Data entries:
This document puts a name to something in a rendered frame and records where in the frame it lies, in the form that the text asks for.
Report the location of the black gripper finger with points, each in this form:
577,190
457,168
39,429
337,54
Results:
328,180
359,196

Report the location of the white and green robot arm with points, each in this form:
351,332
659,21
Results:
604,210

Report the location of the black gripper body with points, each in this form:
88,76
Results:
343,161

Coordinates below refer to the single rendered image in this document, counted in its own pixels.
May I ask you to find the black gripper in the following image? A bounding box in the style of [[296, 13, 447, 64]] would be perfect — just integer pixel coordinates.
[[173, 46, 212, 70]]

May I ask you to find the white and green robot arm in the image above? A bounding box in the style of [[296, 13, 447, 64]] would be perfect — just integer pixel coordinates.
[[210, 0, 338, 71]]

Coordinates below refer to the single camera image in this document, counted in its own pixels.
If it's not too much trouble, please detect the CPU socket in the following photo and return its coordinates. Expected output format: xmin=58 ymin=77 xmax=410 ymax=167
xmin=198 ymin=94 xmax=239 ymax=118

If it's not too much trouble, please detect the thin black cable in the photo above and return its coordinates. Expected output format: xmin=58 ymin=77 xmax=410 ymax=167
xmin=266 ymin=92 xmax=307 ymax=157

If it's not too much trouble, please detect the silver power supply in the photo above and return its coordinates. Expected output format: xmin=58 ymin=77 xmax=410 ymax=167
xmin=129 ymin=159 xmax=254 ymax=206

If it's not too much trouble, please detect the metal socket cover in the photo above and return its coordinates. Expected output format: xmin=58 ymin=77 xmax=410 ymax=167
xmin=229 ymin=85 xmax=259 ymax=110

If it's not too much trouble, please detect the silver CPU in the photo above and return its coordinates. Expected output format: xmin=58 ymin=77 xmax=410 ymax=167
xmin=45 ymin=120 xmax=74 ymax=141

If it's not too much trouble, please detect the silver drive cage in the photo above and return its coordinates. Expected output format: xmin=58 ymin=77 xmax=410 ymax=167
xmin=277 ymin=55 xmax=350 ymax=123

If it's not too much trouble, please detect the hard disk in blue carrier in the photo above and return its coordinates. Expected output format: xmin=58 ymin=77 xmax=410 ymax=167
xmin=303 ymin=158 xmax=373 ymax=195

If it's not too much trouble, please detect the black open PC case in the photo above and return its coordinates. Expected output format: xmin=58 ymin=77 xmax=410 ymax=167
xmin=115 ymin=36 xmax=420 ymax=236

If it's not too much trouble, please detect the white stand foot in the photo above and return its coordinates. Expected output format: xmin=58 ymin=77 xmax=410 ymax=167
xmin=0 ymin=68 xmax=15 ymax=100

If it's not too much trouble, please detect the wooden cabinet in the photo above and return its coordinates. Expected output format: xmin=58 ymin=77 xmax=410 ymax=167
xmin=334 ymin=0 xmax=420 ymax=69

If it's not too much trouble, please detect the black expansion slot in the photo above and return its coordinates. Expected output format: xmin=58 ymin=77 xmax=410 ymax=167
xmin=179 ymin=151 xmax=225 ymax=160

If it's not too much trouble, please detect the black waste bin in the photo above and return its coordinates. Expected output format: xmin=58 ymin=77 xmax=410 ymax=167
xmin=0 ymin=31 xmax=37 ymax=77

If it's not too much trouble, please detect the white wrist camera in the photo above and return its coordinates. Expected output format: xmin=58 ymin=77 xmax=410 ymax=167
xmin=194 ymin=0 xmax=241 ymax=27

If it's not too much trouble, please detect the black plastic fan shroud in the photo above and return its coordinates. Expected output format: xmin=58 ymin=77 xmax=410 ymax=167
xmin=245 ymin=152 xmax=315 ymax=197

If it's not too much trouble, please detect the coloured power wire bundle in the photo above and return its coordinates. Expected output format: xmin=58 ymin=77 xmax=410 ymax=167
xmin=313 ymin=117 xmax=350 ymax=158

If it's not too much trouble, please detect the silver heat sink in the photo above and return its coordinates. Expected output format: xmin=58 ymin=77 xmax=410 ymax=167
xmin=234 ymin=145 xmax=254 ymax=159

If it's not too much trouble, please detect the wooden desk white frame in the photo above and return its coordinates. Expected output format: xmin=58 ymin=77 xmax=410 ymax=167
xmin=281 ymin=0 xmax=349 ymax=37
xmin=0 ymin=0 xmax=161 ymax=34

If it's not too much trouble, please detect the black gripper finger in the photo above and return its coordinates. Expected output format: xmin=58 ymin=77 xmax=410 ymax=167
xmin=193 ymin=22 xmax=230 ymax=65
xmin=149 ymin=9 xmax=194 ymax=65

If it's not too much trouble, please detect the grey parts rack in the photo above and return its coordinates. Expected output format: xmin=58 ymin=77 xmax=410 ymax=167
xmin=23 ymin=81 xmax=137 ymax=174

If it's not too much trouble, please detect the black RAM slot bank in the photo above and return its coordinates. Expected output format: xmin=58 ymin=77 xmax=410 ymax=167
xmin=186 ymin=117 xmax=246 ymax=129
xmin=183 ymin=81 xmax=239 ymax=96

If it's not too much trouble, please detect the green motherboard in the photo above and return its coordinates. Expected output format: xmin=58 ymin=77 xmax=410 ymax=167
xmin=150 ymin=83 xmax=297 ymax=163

ASSIGNMENT: Total lines holding "single" in the records: report this figure alone.

EXERCISE ANSWER: 2